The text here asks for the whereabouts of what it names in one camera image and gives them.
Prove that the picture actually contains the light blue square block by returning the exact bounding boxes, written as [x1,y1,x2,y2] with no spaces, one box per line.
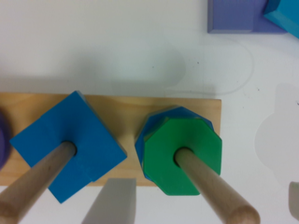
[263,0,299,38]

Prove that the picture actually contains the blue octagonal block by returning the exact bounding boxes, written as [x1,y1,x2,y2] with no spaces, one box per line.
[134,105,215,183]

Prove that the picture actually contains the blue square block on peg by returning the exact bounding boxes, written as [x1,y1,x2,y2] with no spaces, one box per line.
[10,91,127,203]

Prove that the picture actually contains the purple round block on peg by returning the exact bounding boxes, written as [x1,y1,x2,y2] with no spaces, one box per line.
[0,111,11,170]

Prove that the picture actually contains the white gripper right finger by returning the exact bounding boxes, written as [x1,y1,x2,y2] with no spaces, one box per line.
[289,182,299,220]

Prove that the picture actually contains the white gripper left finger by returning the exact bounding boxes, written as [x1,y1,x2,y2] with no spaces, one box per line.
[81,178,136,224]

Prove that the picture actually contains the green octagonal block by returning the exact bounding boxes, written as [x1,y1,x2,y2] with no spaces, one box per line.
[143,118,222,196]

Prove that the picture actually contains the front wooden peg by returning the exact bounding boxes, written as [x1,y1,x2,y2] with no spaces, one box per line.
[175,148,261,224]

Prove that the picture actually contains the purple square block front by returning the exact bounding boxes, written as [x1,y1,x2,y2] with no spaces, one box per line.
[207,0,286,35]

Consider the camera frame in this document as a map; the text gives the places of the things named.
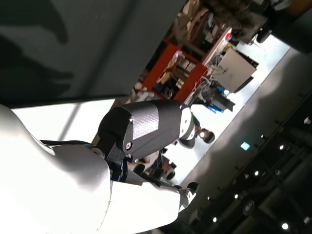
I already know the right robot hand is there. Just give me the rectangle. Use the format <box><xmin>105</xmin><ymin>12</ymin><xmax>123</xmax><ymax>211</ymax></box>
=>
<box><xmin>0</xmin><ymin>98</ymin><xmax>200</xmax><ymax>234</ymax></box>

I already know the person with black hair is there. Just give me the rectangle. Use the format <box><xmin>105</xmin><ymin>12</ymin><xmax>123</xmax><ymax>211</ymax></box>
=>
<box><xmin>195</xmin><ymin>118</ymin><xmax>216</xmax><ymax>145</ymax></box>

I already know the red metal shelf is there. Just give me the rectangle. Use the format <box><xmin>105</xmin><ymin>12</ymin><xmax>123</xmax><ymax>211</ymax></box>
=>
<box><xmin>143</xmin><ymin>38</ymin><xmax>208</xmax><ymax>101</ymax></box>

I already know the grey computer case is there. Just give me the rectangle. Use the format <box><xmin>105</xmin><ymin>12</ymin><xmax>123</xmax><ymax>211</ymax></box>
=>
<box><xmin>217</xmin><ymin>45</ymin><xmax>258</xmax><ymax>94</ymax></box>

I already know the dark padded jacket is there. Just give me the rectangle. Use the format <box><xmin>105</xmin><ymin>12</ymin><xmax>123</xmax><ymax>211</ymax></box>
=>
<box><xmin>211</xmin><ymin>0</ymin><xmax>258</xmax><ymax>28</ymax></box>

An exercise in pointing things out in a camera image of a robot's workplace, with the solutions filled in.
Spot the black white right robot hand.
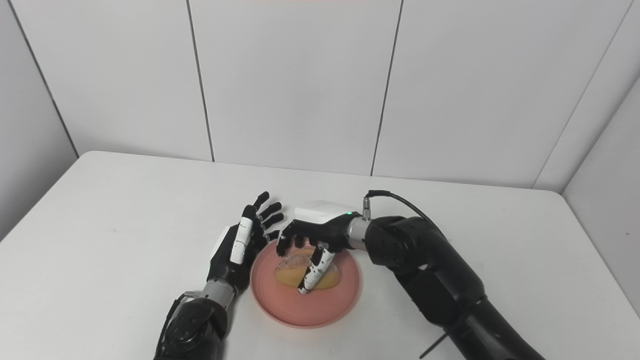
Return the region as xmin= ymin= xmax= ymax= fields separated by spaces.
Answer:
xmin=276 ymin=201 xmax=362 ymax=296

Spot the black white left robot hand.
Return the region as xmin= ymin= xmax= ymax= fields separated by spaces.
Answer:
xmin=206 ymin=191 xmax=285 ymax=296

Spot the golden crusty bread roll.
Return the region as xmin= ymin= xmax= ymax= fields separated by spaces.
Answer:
--
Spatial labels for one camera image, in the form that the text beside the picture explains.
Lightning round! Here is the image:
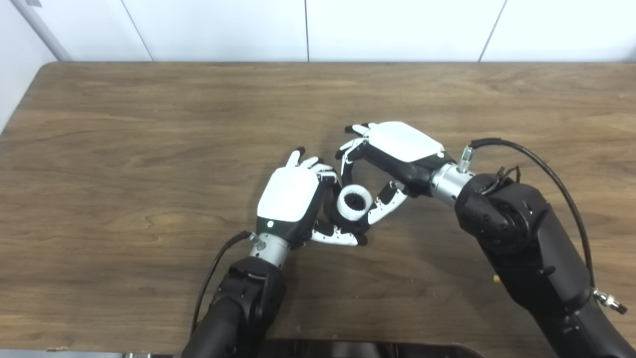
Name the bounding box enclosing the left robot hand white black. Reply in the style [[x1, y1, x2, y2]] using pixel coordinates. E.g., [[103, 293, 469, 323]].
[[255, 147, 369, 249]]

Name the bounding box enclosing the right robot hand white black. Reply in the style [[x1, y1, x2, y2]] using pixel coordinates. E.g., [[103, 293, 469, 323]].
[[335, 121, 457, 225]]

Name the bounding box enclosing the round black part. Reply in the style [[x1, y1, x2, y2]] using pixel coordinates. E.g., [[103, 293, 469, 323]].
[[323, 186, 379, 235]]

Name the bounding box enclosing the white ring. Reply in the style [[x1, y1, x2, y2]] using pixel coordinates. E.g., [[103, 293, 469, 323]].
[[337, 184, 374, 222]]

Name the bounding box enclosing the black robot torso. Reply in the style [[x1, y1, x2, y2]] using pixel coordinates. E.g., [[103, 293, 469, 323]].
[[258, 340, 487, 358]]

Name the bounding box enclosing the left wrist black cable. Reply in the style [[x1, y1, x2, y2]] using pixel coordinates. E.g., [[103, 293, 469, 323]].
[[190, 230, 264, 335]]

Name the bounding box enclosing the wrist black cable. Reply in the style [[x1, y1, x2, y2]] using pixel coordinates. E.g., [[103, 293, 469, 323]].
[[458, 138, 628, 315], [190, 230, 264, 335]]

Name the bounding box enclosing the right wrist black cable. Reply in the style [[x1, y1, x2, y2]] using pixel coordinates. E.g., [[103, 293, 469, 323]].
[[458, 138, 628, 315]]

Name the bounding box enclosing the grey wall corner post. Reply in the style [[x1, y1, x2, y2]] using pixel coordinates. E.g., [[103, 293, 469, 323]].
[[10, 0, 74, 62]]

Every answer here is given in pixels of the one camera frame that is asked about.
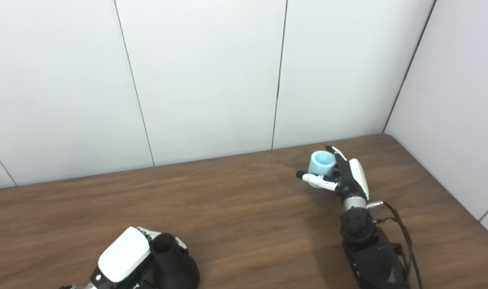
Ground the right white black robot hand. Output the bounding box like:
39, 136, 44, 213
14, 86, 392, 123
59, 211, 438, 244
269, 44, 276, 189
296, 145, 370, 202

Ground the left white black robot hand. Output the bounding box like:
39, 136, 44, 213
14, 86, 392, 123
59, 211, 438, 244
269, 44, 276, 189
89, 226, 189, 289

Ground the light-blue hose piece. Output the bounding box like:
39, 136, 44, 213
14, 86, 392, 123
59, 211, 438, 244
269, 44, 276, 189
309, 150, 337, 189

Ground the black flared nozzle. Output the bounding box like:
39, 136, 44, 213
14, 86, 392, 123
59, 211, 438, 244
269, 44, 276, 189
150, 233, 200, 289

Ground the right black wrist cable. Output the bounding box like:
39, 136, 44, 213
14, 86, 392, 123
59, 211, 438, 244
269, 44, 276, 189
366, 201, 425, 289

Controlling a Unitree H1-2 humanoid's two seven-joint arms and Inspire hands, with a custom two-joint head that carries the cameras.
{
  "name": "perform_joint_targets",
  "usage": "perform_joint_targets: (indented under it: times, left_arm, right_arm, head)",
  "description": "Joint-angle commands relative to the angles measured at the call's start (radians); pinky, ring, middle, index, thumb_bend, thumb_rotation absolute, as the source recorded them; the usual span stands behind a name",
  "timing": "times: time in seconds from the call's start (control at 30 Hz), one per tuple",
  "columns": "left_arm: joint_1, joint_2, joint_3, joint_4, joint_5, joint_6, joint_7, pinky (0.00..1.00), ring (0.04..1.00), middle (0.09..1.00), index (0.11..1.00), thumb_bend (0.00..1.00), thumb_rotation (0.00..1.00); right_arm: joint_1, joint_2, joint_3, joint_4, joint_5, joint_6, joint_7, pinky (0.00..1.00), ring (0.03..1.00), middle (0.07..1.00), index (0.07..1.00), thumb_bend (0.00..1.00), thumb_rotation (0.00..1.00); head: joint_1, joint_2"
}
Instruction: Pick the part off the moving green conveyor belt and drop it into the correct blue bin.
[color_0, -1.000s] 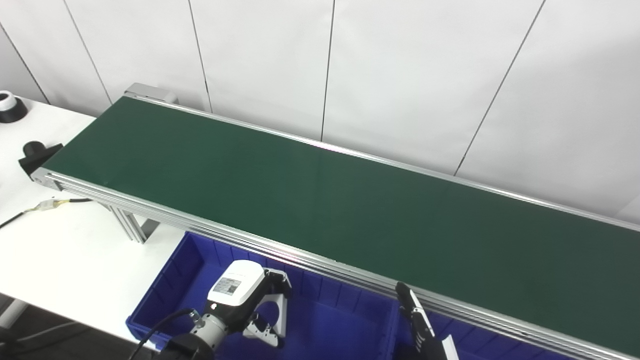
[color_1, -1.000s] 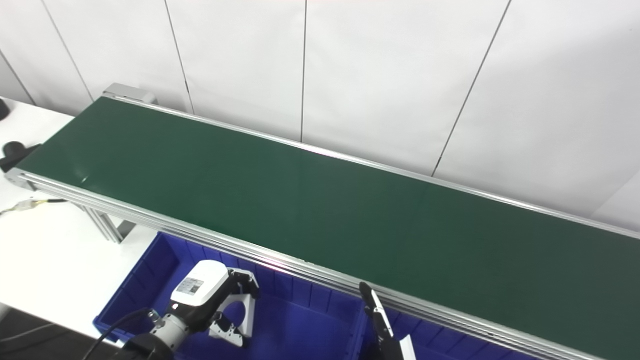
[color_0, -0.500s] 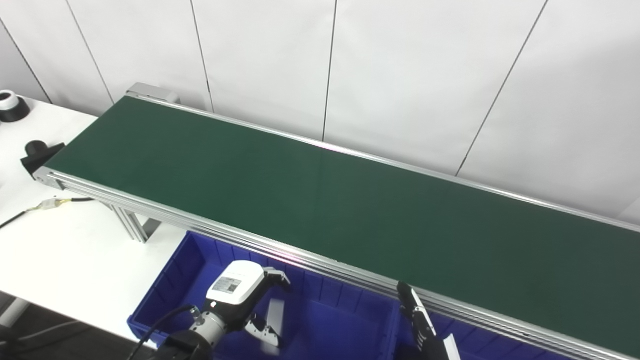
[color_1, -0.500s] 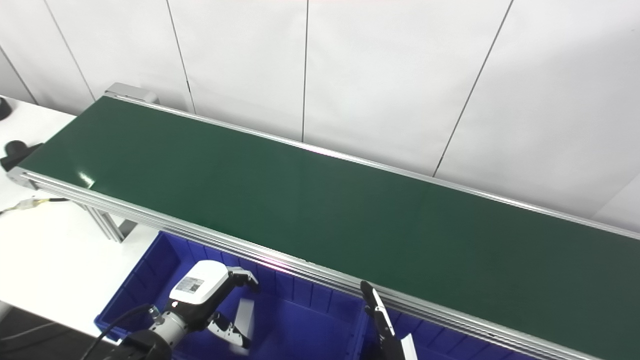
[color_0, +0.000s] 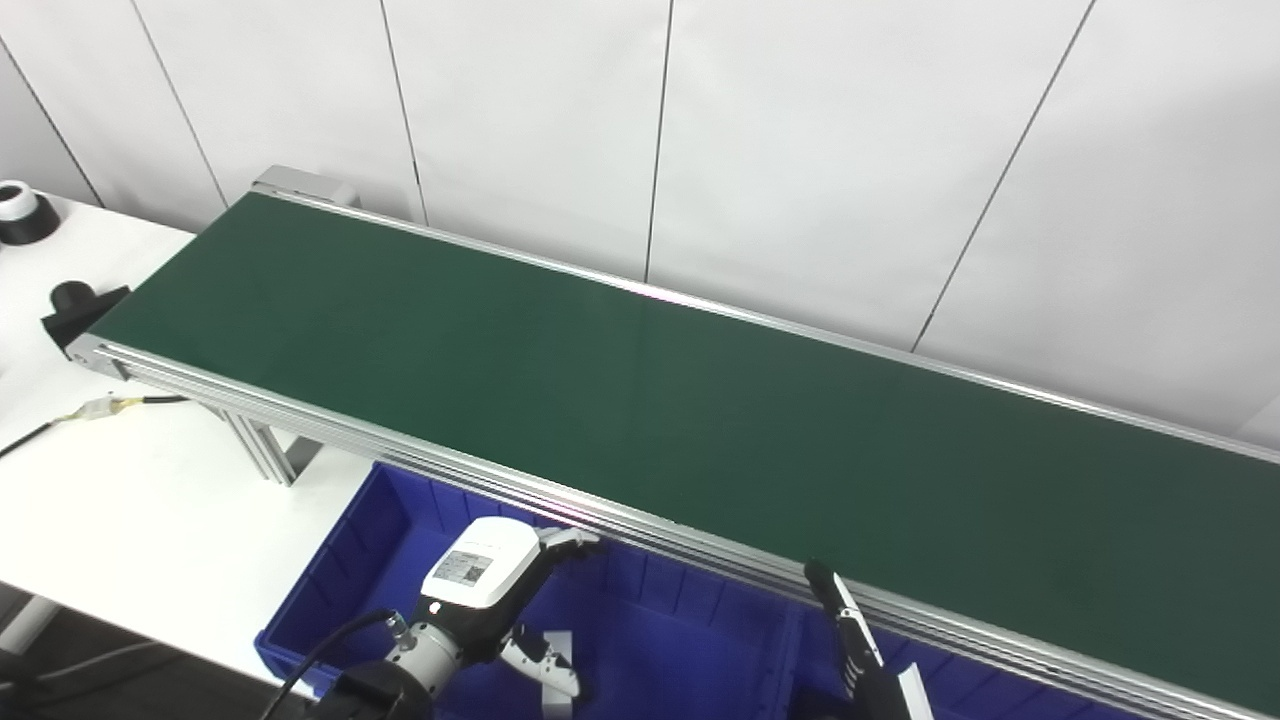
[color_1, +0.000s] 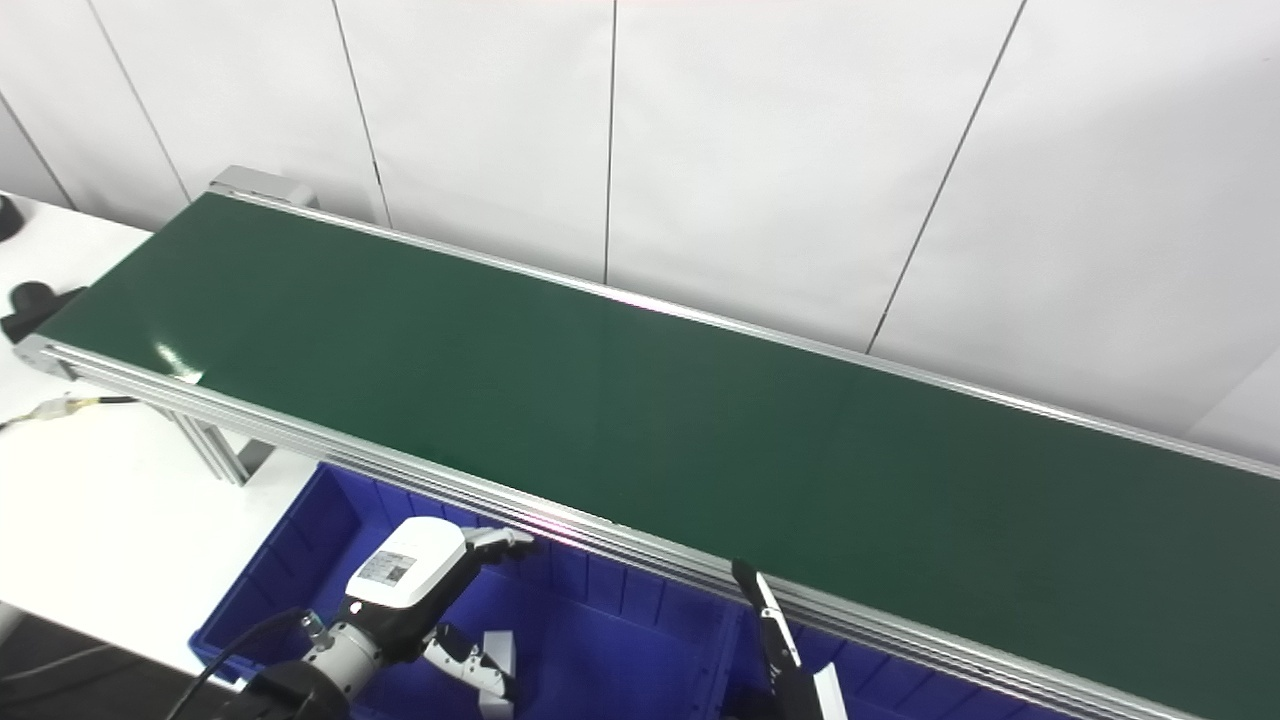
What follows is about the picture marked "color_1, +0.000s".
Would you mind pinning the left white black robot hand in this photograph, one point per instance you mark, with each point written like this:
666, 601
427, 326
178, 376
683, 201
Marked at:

> _Exercise objective_: All lines above with "frame" in them should be returned.

> _Answer for the task_:
Consider the camera frame in this document as a map; the text gives the places of the things named.
Every answer here is given in pixels of the one camera frame that is asked about.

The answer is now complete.